FYI.

This story is over 5 years old.

Tech

Fake Sites Are Already Cashing In on the Pirate Bay's Demise

Be wary of thepiratebay.ee.

The Pirate Bay may have just been raided and taken down, possibly for good, but fake sites that only exist to rake in ad dollars are already popping up across the web.

The Pirate Bay was one of the world's oldest and most widely-used sites for downloading torrent files of music, movies, and books, until yesterday when Swedish authorities seized several​ servers, taking it offline. The Pirate Bay has survived several raids in the past, leading some to believe that it would return again. Those people are right—sort of.

Advertisement

Fake sites offering cached search results from the original Pirate Bay, or nothing at all except for ads and pop-ups, have started poppin​g up and fooling users. Domains like thepiratebay.ee seem legitimate at first (note: do not go to these sites), but searching for a torrent of any kind reveals only scams and ads.

If the pop-ups warning you that your machine has been infected by a virus don't immediately tip you off to these sites' fraudulent nature, then the request that you actually give them money using PayPal or a credit card to join a torrent tracker that has always been public certainly will.

Looks legit, yeah?

Ads aren't the only way people are attempting to cash in on The Pirate Bay's legacy. Someone is already selling shirts, m​ugs, posters, and hats that say, "Keep calm and navigate to thepiratebay.cr," the URL for what used to be a legitimate mirror—a duplicate site hosted elsewhere—of the original site. It's currently devoid of any content except for ads.

However, with zero user votes on the site that sells these trinkets, it doesn't look like the enterprise is proving especially lucrative so far.

Ironically, these fake ad-ridden sites and tasteless cash-ins exemplify what Peter Sunde, one of the original founders of the real Pirate Bay, believes the real site had become before it was taken down—and why he's glad that it's dead.

In a blog post published yesterd​ay, Sunde charged the defunct torrent site with being a "soulless" and crass cash cow at the end of its life.

Advertisement

"The site was ugly, full of bugs, old code and old design. It never changed except for one thing—the ads," Sunde wrote. "More and more ads [were] filling the site, and somehow when it felt unimaginable to make these ads more distasteful they somehow ended up even worse."

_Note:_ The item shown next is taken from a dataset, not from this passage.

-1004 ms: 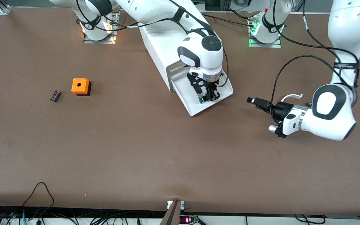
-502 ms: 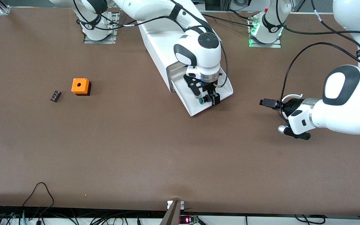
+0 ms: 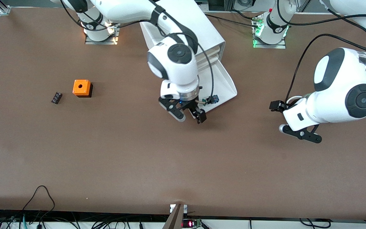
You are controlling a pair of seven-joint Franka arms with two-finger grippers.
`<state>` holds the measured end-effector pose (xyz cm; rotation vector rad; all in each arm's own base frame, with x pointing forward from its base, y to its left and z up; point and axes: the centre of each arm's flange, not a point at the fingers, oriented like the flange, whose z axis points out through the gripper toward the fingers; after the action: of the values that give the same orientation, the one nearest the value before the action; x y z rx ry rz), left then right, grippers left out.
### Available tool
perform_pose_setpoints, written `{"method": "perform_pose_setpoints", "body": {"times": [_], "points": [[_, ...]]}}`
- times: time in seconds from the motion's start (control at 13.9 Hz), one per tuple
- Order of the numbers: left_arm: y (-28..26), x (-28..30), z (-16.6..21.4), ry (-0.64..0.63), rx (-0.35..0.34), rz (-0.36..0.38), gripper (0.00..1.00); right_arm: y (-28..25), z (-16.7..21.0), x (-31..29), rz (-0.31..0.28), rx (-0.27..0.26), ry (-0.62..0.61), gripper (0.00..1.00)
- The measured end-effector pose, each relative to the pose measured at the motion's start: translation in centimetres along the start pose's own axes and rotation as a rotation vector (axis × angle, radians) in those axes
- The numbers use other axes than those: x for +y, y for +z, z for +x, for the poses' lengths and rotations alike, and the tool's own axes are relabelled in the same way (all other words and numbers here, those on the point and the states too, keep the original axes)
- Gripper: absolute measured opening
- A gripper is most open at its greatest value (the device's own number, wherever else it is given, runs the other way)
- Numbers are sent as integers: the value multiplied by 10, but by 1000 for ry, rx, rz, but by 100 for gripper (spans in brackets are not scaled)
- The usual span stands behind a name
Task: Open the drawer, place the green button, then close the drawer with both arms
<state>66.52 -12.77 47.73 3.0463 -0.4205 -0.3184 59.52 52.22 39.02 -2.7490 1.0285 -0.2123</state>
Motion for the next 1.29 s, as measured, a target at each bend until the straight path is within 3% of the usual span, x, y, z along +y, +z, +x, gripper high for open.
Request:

Some users are still pining for their old port of call when it came to downloading torrents, however, and are finding ingenious ways to do just that. One method, posted on Reddit, involves using ​Google as a stand-in for the Pirate Bay's search function, and the search engine's cache feature as a way to access the pages.

By viewing the cached pages in a text-only format, users can copy the magnet links—links that contain a unique code that allows users to immediately seek out peers to download from—and start pirating.

For internet pirates eager for the return of the original Pirate Bay, the best advice is probably to relax and be patient. According to a blog p​ost on Torrent Freak, if the site ever does come back, it will most likely be on one of its known proxies.

Proxy homepages are sites hosted around the world that allow users to access the files on the real Pirate Bay's servers. Proxy sites have allowed users residing in countries where The Pirate Bay is blocked to download its torrents​ for years. A list of known proxies can be found on P​roxyBay.

Sunde, however, hopes that the Pirate Bay's death will encourage not yet another iteration of the site, but a new wave of torrent sites that better cater to the needs of their community and skip the scams and tasteless ads.

"But from the immense void that will now fill up the fiber cables all over the world, I'm pretty sure the next thing will pan out," he wrote. "And hopefully it has no ads for porn or viagra. There's already other services for that."

It remains to be seen whether The Pirate Bay will return from the dead, alive as Lazarus, but for now, the fake sites that are cashing in on its legacy are merely soulless zombies.